**What the exercise asks:** If a line in the records below contains the word "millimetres", return that line.

Items listed in a dataset
▬▬▬▬▬▬▬▬▬▬
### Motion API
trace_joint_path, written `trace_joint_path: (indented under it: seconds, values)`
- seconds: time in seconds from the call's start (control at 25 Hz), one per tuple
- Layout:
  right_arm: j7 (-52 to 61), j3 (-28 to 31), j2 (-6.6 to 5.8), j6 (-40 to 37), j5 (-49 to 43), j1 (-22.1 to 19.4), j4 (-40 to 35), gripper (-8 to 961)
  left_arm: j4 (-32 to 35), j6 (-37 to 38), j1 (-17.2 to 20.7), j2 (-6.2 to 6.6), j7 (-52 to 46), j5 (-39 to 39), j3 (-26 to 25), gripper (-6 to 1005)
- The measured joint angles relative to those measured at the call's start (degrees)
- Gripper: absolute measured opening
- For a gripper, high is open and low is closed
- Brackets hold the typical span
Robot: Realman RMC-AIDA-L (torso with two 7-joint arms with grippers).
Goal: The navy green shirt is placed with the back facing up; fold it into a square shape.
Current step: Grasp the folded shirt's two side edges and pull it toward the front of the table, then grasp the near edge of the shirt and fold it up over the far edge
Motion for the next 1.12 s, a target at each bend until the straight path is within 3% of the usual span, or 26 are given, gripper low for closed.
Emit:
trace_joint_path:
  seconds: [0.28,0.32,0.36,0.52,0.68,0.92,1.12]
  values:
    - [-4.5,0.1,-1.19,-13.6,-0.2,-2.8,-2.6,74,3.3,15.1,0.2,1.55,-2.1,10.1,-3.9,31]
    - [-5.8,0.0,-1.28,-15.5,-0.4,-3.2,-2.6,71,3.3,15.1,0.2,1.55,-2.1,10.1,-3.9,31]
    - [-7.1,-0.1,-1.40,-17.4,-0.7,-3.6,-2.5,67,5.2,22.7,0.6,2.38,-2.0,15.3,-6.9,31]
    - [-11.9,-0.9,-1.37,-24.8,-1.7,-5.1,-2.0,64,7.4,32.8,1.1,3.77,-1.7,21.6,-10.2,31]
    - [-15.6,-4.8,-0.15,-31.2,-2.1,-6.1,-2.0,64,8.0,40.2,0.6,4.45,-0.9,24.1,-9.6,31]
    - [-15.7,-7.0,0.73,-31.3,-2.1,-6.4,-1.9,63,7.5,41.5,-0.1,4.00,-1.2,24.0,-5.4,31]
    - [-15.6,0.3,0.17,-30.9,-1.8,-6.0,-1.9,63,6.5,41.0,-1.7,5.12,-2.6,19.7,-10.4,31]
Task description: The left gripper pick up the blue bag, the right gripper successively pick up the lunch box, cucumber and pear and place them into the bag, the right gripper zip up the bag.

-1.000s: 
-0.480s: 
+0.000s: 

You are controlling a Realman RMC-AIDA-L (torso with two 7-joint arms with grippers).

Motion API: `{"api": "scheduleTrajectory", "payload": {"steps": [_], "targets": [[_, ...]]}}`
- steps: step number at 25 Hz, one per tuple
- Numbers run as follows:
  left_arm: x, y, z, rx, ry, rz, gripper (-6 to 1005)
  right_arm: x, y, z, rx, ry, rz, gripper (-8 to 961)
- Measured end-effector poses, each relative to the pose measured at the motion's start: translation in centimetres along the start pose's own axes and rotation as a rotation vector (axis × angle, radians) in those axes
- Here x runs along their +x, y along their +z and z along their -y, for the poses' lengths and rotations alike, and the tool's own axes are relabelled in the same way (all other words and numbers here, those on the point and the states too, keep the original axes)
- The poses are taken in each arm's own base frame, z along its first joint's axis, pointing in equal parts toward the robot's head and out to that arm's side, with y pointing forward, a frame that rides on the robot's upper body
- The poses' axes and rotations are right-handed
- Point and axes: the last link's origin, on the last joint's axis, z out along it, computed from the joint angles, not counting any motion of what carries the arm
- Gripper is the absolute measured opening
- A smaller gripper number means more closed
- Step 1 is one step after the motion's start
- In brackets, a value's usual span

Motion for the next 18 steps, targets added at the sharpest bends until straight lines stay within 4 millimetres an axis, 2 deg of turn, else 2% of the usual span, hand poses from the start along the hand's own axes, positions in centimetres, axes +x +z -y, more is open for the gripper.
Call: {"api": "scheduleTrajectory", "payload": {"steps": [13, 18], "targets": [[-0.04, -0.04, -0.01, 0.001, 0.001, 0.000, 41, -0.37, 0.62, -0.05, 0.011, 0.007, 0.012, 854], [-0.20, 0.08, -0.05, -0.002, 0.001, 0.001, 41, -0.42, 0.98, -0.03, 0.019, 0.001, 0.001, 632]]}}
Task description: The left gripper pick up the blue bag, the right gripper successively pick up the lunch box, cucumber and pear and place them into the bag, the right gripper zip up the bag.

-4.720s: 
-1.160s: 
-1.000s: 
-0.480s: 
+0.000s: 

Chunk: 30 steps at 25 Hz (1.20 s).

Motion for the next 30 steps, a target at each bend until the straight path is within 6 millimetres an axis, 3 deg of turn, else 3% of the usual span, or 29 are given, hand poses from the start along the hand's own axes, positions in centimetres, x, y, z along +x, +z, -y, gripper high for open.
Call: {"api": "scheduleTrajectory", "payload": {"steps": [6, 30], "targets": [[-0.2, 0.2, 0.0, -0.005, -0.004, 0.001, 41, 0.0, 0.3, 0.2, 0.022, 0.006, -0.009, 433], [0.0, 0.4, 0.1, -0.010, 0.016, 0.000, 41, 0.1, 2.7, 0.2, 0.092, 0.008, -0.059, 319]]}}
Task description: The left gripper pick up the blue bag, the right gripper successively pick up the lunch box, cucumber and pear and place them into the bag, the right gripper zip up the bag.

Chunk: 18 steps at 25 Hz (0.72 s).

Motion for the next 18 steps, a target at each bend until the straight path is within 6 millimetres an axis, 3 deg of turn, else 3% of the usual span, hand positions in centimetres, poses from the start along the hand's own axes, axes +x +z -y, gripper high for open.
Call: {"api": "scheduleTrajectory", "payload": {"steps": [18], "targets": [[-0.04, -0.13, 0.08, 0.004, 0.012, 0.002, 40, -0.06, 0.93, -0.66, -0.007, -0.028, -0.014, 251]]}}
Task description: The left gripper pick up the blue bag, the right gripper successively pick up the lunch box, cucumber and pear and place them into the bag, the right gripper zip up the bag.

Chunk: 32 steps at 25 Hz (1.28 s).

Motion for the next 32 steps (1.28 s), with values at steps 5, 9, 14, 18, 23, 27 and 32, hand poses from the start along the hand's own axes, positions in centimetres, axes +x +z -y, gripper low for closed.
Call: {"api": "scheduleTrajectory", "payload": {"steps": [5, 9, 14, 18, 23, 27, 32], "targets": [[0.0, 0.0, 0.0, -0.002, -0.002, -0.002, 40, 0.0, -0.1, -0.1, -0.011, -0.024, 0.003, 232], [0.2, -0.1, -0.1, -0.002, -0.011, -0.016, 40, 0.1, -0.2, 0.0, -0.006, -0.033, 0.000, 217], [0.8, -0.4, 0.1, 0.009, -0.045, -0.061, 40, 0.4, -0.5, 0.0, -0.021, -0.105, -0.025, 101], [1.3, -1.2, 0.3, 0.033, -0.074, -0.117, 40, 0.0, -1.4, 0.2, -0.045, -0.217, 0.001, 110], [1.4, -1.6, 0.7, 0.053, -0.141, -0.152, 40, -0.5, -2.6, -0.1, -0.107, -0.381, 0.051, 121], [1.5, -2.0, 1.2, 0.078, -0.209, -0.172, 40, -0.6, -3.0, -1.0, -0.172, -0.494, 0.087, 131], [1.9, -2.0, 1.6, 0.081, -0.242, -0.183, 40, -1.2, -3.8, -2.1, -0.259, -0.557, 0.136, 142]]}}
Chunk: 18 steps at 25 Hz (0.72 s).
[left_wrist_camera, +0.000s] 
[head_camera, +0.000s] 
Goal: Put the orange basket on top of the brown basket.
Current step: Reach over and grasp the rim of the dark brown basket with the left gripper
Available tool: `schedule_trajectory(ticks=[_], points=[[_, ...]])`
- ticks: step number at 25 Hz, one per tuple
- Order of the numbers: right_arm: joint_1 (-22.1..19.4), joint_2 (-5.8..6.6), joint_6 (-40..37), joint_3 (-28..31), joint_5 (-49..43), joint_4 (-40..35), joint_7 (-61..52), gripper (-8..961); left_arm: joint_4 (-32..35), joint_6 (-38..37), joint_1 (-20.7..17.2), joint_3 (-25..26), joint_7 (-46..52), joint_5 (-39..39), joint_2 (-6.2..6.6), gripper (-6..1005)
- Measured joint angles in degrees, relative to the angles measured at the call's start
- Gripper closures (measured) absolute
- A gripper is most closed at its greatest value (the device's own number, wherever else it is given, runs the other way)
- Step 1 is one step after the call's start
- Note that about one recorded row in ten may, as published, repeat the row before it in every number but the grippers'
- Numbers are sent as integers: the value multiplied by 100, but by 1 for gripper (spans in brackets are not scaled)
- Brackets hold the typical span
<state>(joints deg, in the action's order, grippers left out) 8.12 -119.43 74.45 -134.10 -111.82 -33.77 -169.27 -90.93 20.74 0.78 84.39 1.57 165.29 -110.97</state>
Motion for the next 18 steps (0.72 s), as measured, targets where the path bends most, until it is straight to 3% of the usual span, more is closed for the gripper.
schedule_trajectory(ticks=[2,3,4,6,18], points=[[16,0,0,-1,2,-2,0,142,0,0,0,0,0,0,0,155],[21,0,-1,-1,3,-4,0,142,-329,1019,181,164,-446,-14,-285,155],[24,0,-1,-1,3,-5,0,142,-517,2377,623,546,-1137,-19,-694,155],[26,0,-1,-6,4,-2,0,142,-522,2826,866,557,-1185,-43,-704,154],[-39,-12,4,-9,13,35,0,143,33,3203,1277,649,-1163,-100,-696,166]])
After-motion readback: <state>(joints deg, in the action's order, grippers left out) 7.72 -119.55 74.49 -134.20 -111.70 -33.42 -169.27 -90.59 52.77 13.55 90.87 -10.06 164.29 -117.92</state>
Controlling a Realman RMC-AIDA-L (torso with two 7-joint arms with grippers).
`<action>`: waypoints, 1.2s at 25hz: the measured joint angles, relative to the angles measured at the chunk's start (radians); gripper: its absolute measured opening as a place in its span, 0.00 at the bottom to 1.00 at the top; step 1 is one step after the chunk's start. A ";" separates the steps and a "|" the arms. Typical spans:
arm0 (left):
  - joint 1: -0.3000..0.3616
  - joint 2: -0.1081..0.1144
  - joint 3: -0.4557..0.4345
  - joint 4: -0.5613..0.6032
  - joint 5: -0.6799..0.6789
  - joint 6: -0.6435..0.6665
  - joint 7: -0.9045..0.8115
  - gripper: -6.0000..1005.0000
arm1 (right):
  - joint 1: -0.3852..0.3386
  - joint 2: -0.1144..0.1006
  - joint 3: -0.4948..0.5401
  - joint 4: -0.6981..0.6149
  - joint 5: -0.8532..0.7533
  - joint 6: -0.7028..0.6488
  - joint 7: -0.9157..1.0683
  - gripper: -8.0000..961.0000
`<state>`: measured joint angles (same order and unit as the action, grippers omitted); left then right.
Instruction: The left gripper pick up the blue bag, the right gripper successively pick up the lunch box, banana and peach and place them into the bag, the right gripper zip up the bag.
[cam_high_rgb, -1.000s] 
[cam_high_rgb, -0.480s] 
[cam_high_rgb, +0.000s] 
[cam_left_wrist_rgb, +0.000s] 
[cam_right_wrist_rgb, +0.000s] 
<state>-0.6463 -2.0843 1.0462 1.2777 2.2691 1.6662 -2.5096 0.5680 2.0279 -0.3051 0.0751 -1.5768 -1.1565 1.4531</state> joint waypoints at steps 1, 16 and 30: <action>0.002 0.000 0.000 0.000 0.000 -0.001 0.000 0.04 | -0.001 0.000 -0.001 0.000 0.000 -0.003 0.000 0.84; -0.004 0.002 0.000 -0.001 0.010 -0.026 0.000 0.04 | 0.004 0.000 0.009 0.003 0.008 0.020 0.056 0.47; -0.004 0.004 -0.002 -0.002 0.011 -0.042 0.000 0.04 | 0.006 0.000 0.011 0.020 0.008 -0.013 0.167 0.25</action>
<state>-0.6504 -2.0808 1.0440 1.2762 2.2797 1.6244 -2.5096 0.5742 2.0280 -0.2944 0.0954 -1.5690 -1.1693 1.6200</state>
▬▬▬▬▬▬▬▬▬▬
**Task answer:**
Motion for the next 18 steps, targets added at the sharpest bends until straight lines stay within 4 millimetres an axis, 2 deg of turn, else 2% of the usual span, hand poses from the start along the hand's own axes, positions in centimetres, axes +x +z -y, more is open for the gripper.
Motion for the next 30 steps, a target at each bend until the straight path is within 6 millimetres an axis, 3 deg of turn, else 3% of the usual span, or 29 are given, hand poses from the start along the hand's own axes, positions in centimetres, x, y, z along +x, +z, -y, gripper high for open.
Motion for the next 18 steps, a target at each bend until the straight path is within 6 millimetres an axis, 3 deg of turn, else 3% of the usual span, hand positions in centimetres, poses from the start along the hand's own axes, axes +x +z -y, gripper high for open.

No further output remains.